Our attention has switched to consider this and we have experimented with some simple schemes to try and re-use our existing heuristics within this type of framework. This article details some of our findings.

The Background

Our testbed for trying out MCTS (Monte Carlo Tree Search) was our card playing Spades program and then later Hearts. Both of these engines are built around probabilities, so that as the game progresses the program can gradually infer what the opponent hands contain. Some of this is absolute, such as knowing player A does not have a Club if they discarded on Clubs, but also lesser inferences when a player fails to win a trick they might have been expected to try and win, which allows the program to infer that it is unlikely that they possessed the needed winning card. Both Spades and Hearts use many such inferences to gradually build up a view of the opponent's hand. From this the program can estimate the probability that any one card play can win a trick. This is combined with heuristics to determine the merits of playing any one card.

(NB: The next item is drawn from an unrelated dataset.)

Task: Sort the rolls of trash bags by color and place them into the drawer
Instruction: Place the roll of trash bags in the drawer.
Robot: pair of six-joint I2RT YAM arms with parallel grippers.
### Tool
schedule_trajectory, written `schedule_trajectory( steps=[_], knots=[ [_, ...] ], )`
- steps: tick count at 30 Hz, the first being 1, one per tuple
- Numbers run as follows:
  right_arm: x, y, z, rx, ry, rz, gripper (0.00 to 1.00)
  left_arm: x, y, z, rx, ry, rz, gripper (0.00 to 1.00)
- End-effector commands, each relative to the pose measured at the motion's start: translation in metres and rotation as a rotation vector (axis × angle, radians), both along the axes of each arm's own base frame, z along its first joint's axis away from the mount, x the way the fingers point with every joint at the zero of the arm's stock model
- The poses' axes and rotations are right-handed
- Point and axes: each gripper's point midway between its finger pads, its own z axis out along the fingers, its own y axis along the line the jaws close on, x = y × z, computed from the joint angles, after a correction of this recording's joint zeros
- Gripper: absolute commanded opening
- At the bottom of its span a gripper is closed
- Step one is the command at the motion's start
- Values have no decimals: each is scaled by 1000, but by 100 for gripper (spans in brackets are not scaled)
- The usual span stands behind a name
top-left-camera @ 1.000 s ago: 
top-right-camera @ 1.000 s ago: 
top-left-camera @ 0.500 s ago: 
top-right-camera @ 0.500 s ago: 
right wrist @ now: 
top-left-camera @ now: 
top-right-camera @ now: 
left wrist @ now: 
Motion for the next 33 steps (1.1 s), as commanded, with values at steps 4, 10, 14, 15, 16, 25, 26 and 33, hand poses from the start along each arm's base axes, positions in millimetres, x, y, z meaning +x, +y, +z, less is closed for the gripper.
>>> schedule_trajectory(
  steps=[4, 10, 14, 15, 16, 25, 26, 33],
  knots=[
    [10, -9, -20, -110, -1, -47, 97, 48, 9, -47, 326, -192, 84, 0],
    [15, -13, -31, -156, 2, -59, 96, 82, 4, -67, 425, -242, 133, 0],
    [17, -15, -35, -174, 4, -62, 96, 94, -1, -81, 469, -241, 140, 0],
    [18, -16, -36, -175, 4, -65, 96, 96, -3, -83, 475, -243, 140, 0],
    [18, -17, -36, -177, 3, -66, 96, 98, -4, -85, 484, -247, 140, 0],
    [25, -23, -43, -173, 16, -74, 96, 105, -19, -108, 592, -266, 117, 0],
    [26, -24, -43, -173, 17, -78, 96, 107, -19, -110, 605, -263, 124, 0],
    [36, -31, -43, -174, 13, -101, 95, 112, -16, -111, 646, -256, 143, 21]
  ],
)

Defects in the Heuristic Approach

This prescriptive heuristic approach to these cards games with no search (as with many such games), suffers from likely knowledge vulnerabilities. The program may handle many classic play situations very well as standard plays are needed, but when reaching certain parts of the game which require more difficult decisions, the AI may make mistakes that humans might not make. So broadly the play is reasonable, but with the potential for some significant holes in play at different times.

What is Monte-Carlo Search?

In its crudest form MCTS works by simply playing out a game to conclusion along a non-branched path, all the way to end of game, and registering a win or loss (a "rollout"). This is repeated and the count of wins and losses recorded to determine which move had the highest percentage of wins at the root.

Superficially this sounds a very unpromising AI method as it is hard to imagine, for example for chess, that this could possibly deliver a meaningful result. Comparing the first move Pe4 with Pd4 by playing to end of game looks like a hopeless way of choosing between these options. The merits of these 2 moves surely lies in position much closer to the first move than some deep endgame final win. This would have so much noise in the returned win/loss with no account made of refutations, that it would seem reasonable to dismiss this as a viable method to choose moves.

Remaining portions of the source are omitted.